In the preceding problems, we have seen how to learn a function $f^{*}:\mathbf{x}\rightarrow\mathbf{y}$ from examples. However, when the relation between the input $\mathbf{x}$ and the label $\mathbf{y}$ is too complex to be captured by simple models, we are faced with both a generalization problem and a computational problem. Generalization becomes difficult because large models are more prone to over-fitting and optimization becomes more expensive because it takes place in a high dimensional space.

## Preprocessing and feature space

A solution, instead of trying to increase model complexity, possibly at the expense of generalization and computational cost, is to create a vector of features $\Phi(\mathbf{x})=(\phi_{1}(\mathbf{x}),\dots,\phi_{K}(\mathbf{x}))$ as a pre-processing step, which are then meant to be used as input of the learning procedure.

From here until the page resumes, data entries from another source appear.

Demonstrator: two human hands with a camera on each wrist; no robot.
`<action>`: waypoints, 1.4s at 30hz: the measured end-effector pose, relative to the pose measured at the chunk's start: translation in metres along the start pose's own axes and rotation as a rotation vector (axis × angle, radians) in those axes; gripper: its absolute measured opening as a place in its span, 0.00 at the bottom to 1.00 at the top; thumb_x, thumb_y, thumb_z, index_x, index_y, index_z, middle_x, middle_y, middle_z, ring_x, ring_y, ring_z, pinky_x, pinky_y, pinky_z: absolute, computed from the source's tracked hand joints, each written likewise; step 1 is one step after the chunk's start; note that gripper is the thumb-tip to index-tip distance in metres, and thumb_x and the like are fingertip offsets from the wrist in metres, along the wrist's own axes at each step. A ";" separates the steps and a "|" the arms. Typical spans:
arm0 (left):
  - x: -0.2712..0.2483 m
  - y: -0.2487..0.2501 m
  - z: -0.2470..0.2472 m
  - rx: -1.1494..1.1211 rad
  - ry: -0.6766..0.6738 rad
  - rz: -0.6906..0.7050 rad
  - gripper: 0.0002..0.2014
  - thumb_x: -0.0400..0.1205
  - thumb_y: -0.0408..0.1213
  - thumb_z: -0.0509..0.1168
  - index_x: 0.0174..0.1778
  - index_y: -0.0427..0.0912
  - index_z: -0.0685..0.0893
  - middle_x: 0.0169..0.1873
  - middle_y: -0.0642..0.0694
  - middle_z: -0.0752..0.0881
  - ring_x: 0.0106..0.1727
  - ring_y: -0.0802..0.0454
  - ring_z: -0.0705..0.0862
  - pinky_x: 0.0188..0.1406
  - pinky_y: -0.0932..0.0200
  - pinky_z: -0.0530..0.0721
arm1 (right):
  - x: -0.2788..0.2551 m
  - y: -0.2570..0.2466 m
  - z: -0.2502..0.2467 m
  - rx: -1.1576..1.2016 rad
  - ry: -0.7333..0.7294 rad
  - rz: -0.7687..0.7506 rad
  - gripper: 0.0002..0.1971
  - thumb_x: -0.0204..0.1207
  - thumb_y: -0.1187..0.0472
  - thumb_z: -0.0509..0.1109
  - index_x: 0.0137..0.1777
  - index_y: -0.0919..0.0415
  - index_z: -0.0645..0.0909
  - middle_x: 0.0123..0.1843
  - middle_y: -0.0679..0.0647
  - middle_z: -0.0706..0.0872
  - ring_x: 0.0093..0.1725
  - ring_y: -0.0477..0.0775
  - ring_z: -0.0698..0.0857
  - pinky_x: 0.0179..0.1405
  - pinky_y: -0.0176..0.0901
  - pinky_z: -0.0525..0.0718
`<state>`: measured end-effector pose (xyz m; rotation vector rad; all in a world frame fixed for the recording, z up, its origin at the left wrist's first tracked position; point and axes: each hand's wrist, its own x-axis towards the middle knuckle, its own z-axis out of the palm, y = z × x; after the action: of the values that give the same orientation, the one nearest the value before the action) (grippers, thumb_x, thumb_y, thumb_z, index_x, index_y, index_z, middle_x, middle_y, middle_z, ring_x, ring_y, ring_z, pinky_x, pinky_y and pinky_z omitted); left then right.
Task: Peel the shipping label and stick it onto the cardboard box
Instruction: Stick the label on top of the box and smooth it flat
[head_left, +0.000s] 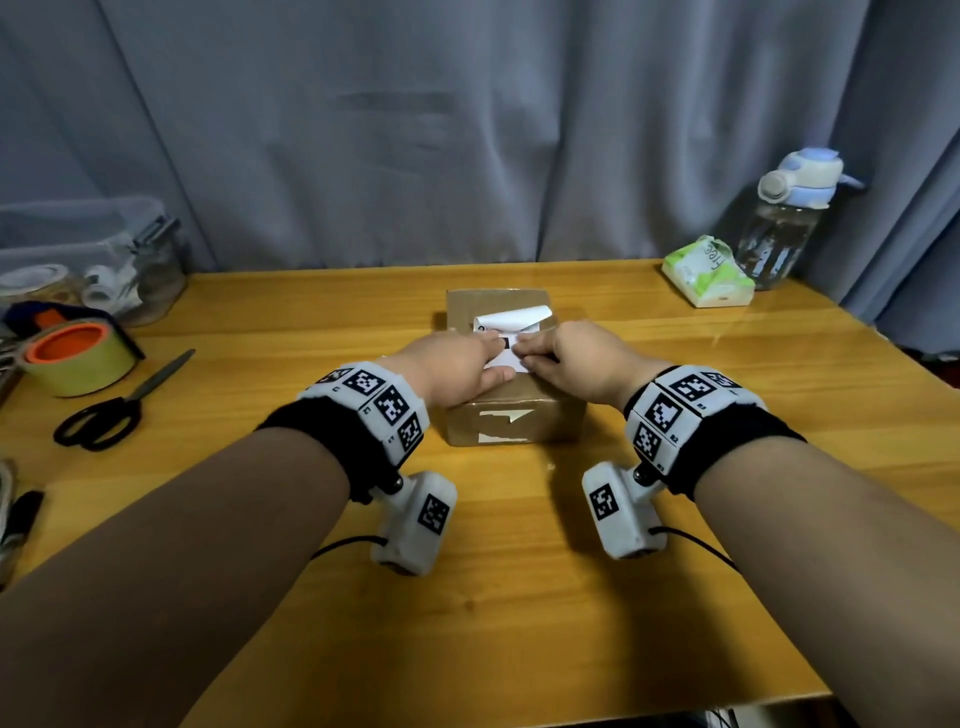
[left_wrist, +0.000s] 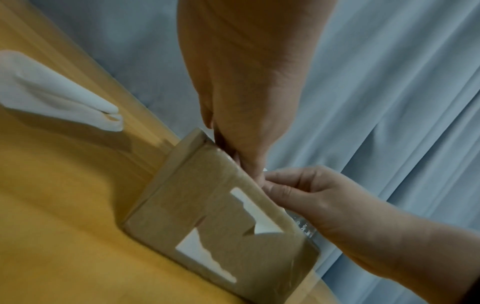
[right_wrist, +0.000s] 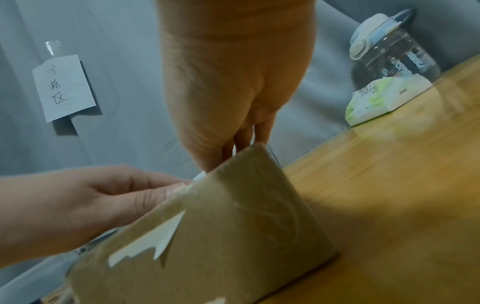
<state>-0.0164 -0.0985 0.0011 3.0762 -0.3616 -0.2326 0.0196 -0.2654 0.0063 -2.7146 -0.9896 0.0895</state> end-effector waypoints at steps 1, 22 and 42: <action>0.002 -0.002 -0.002 0.009 -0.024 0.007 0.25 0.84 0.54 0.50 0.72 0.43 0.70 0.78 0.44 0.70 0.74 0.39 0.73 0.74 0.45 0.70 | 0.002 -0.001 -0.001 0.002 -0.021 0.002 0.17 0.81 0.57 0.61 0.69 0.55 0.79 0.72 0.53 0.81 0.72 0.57 0.76 0.71 0.49 0.73; 0.037 -0.018 -0.035 0.101 -0.392 -0.071 0.54 0.71 0.71 0.55 0.81 0.46 0.33 0.83 0.52 0.35 0.83 0.50 0.34 0.81 0.36 0.34 | 0.057 0.011 -0.005 -0.027 -0.231 0.075 0.24 0.84 0.55 0.55 0.80 0.54 0.60 0.85 0.49 0.56 0.83 0.54 0.59 0.83 0.53 0.54; 0.042 -0.025 -0.019 0.020 -0.080 -0.047 0.48 0.72 0.74 0.43 0.82 0.48 0.43 0.84 0.48 0.43 0.84 0.51 0.37 0.78 0.33 0.28 | 0.059 0.014 -0.004 -0.074 -0.206 0.175 0.34 0.80 0.35 0.36 0.82 0.50 0.38 0.85 0.47 0.38 0.84 0.51 0.38 0.77 0.67 0.26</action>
<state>0.0328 -0.0836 0.0121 3.1039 -0.2963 -0.3565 0.0745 -0.2391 0.0083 -2.9007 -0.8185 0.3779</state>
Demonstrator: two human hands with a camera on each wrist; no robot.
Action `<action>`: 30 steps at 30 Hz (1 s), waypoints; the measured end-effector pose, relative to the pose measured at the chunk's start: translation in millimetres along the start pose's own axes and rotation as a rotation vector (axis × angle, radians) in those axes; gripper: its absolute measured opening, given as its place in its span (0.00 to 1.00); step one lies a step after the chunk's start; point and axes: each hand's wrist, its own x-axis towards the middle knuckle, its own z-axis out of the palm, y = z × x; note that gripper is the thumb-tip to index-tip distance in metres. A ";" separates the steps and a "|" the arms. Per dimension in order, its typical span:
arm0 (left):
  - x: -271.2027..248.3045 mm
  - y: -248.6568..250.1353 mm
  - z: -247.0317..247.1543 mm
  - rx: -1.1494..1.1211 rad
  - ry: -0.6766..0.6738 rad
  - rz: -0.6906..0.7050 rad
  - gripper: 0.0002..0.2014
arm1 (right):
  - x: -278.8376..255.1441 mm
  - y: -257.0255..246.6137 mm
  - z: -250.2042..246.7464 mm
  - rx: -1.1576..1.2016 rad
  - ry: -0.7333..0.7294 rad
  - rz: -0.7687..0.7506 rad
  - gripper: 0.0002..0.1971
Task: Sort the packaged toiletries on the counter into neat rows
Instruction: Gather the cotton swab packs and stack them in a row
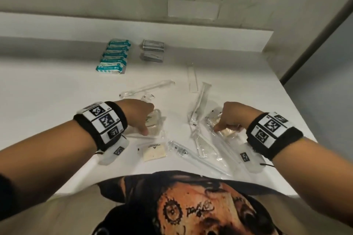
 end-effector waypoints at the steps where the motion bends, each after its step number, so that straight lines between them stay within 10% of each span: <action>1: 0.1 0.3 2.2 -0.003 0.011 -0.002 0.30 | -1.1 -2.7 2.3 -0.016 0.020 0.005 0.21; 9: -3.8 -4.2 3.7 -0.146 0.008 -0.002 0.33 | 8.5 -12.4 9.5 -0.057 0.132 -0.004 0.25; 14: -4.4 -10.8 5.5 -0.264 0.105 0.032 0.34 | -24.2 -24.7 -8.0 0.313 0.542 -0.159 0.20; 20: -3.8 -19.7 4.6 -0.566 0.216 0.081 0.18 | -87.0 -110.0 35.1 -0.099 0.104 -0.585 0.16; 30: 21.0 -62.3 -15.9 -0.553 0.448 -0.062 0.32 | -71.2 -127.4 75.5 -0.346 0.343 -0.631 0.21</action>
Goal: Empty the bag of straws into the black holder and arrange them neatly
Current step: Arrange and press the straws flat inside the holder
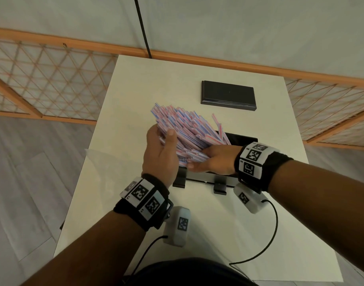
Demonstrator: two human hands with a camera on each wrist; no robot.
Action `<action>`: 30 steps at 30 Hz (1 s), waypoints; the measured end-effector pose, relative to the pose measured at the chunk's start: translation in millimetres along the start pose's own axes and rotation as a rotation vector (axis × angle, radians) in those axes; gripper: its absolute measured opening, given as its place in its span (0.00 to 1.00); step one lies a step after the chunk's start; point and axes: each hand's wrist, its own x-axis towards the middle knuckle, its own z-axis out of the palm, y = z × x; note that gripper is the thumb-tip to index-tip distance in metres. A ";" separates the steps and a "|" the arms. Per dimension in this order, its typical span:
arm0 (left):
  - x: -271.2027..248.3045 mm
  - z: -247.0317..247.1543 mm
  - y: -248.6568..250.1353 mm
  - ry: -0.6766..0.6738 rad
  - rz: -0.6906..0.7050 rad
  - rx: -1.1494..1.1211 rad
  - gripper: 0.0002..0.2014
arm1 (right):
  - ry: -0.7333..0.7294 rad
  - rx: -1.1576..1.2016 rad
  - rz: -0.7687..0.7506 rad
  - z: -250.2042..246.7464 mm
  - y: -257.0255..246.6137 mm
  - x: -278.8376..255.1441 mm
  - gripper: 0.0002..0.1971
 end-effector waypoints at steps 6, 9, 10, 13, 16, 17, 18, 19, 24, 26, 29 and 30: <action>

The objective of the new supervised learning problem is then to approximate the function $f^{*}:\Phi(\mathbf{x})\rightarrow\mathbf{y}$. If the features $\phi_{i}(\mathbf{x})$ extract relevant information from the raw data $\mathbf{x}$, it can result in a simplified problem which can hopefully be solved using a simple model. The feature extraction function $\Phi$ can be seen as projecting data into a feature space, i.e. representing data so as to make the euclidean distance between training examples $d_{E}(\Phi(\mathbf{x}),\Phi(\mathbf{x}’))$ more meaningful than in the input space. Figure 7 shows how such a projection can make a non linearly separable problem separable.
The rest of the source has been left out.